The Yurok Tribe will sponsor the 43rd annual Salmon Festival in Klamath on Saturday and Sunday to celebrate the return of the salmon.

The festival will begin with a parade on Saturday morning at 10:30.

“We will serve a traditional salmon dinner, have cultural and environmental presentations, demonstrate basketry and net hanging, listen to music and enjoy Indian stick games,” a Yurok Tribe news release stated. “There will also be a Sunday morning veterans’ breakfast at 8 a.m., with a softball tournament, boat-rowing contest and a cultural tour continuing throughout the weekend.”

Admission is free and vendors will be selling various crafts and food all weekend.

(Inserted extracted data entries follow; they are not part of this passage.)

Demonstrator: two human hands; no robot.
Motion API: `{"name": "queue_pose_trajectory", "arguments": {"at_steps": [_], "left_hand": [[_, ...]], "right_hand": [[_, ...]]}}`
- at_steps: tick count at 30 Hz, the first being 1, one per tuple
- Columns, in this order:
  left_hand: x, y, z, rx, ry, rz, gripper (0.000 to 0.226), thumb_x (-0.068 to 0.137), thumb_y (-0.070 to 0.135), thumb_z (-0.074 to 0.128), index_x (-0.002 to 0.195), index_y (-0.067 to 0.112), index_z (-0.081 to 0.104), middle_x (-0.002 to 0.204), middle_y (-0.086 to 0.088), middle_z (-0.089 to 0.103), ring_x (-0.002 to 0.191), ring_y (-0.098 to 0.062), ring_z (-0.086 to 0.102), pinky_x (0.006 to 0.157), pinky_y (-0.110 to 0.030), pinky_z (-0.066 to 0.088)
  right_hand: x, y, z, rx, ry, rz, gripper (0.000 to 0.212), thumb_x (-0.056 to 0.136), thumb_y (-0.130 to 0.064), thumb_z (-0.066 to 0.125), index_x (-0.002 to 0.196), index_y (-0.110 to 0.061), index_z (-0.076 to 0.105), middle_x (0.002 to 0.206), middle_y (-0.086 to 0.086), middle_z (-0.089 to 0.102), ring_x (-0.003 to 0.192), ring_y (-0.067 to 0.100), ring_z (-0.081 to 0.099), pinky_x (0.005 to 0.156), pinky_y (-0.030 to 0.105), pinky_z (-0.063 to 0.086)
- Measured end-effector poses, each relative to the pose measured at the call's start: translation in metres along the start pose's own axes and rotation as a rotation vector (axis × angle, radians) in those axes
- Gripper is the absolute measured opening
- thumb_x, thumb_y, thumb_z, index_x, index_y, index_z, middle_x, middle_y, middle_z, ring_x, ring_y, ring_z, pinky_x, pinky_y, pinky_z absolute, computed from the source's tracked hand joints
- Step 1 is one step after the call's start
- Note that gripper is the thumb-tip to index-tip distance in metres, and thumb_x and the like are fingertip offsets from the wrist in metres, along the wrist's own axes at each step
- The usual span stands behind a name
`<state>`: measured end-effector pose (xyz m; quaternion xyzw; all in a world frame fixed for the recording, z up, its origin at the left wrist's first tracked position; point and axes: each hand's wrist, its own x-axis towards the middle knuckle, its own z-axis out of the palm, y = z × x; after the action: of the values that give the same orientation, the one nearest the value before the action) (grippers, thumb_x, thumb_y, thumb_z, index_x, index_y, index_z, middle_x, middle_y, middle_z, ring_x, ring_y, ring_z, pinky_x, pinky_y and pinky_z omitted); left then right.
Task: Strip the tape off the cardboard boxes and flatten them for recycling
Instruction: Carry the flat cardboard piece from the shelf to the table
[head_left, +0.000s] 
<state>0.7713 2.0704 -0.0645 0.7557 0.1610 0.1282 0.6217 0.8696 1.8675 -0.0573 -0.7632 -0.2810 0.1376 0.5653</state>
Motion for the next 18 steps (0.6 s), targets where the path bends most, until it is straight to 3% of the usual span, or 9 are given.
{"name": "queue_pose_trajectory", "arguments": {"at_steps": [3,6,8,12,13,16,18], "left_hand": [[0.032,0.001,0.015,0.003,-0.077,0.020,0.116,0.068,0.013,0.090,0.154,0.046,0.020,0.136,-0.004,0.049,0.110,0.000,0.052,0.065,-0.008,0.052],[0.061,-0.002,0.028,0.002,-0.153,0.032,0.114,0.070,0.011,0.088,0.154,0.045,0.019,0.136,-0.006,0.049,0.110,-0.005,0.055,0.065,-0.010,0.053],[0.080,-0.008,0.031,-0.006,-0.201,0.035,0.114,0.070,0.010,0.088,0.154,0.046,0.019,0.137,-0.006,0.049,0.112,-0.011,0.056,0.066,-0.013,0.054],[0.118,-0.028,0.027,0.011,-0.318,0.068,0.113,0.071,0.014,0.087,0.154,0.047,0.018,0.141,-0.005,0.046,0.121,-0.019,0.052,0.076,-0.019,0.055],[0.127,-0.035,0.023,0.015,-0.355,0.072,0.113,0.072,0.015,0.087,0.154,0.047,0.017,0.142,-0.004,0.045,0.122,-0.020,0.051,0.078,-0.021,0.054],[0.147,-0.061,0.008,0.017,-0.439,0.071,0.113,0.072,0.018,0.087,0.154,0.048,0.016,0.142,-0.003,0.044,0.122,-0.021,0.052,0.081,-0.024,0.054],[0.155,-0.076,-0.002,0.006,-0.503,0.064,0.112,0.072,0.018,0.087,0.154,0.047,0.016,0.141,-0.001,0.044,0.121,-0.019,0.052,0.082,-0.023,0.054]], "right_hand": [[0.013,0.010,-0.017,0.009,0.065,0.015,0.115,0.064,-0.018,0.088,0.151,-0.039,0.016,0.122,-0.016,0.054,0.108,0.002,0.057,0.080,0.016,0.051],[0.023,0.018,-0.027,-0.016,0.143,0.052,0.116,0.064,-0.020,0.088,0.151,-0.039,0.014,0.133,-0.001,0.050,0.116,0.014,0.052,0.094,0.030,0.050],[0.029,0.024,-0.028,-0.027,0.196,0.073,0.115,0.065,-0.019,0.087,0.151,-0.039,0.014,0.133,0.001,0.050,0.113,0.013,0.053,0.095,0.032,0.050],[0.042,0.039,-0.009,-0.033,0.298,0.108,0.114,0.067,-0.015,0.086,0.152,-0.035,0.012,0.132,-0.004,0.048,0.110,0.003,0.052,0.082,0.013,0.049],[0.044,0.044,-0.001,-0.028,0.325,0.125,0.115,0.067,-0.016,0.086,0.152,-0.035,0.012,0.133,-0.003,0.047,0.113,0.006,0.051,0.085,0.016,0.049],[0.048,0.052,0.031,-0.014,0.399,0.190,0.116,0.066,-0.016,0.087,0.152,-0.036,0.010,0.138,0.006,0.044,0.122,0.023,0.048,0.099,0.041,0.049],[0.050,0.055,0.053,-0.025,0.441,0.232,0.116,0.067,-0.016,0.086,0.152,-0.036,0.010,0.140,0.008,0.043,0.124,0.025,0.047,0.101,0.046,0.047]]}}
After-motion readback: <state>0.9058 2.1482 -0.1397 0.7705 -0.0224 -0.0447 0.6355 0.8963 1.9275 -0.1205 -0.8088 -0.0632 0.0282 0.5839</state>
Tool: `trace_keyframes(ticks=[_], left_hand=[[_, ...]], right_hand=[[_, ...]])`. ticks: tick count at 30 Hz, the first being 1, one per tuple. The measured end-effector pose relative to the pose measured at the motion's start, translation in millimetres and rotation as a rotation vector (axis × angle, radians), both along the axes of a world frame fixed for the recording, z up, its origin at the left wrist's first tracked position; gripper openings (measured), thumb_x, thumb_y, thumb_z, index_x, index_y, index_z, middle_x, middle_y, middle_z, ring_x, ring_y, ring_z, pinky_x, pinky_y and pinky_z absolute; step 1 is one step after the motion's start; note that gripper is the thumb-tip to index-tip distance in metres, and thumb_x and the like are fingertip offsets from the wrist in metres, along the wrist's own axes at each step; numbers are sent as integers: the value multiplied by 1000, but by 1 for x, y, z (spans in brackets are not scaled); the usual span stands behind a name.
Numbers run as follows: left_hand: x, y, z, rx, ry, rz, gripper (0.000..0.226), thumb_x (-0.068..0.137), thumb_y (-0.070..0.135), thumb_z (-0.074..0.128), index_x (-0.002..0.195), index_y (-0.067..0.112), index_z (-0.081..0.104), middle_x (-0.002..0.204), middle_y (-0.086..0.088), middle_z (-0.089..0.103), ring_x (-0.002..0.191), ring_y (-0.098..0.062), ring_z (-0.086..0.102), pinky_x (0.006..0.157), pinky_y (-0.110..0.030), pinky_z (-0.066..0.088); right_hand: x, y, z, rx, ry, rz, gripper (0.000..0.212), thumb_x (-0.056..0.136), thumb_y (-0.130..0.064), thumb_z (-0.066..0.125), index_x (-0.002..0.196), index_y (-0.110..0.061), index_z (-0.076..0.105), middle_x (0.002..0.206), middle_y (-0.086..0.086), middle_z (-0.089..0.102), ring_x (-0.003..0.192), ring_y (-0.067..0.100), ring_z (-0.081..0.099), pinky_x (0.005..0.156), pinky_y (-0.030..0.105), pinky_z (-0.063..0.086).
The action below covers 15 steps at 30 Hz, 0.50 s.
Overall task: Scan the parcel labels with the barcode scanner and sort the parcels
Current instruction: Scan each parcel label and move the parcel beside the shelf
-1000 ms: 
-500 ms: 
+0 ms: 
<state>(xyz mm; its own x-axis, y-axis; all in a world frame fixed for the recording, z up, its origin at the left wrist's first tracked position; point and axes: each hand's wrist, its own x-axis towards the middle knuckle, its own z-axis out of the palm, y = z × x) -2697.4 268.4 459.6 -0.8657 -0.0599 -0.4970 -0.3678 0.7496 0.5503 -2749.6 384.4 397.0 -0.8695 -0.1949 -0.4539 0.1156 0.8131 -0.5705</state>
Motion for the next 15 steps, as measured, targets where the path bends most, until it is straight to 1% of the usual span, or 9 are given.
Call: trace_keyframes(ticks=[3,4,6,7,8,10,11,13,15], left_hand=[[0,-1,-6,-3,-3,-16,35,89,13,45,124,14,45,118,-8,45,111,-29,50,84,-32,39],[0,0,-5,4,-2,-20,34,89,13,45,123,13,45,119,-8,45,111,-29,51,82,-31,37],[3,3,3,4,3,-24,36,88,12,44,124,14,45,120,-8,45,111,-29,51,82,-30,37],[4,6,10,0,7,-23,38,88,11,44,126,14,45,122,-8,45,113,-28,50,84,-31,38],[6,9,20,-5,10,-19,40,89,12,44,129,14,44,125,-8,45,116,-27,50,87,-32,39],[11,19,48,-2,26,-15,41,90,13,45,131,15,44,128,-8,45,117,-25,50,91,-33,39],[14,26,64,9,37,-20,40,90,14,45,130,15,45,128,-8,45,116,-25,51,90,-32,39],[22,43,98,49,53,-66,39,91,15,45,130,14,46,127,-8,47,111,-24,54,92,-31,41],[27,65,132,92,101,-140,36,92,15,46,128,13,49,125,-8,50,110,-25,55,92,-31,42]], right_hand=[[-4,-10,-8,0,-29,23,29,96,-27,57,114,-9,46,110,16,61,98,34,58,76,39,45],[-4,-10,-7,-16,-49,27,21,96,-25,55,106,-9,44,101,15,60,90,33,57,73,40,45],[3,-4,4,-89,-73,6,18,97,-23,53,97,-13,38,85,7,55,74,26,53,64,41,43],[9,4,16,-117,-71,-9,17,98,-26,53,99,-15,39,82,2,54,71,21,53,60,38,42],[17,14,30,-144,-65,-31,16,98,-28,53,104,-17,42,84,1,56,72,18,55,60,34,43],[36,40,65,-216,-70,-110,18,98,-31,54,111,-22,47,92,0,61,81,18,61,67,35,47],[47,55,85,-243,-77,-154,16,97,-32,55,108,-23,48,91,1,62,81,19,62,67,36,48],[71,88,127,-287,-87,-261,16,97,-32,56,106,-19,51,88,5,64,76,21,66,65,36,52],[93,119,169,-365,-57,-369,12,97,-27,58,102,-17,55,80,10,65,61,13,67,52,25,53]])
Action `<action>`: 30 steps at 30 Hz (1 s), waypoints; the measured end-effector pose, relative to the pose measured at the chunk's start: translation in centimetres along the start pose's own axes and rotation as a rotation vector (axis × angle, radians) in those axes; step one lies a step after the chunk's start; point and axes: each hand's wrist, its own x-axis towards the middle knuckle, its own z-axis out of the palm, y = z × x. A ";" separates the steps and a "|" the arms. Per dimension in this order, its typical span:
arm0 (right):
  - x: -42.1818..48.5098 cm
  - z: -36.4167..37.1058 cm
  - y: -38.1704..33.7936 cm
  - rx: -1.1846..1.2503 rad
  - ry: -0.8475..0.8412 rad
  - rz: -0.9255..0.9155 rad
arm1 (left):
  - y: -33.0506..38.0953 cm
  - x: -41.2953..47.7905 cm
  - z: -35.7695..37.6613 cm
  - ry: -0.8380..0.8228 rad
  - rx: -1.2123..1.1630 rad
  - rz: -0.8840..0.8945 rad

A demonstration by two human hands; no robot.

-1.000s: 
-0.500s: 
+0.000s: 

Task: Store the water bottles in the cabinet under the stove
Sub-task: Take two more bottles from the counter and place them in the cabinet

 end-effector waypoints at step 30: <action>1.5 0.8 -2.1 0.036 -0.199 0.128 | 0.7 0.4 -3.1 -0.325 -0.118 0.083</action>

For more information, to enter the parade or to register for booth space, contact Stephanie McQuillen at (707) 482-1350, ext. 392.

The Yurok Tribe said it is the most populous tribe of Native American people in California with 4,661 members.

The Yurok Reservation is located from the mouth of the Klamath River one mile on each side of the river upstream for 44 miles to the Weitchpec village area.

The tribe said it is currently engaged in battles to protect salmon and other fish from the effects of several dams and water diversions, which it said harm the river and its fish.

The tribe is also lobbying in Congress to expand its current boundaries to include additional ancestral lands. These lands are currently managed by the federal government or privately owned by timber companies.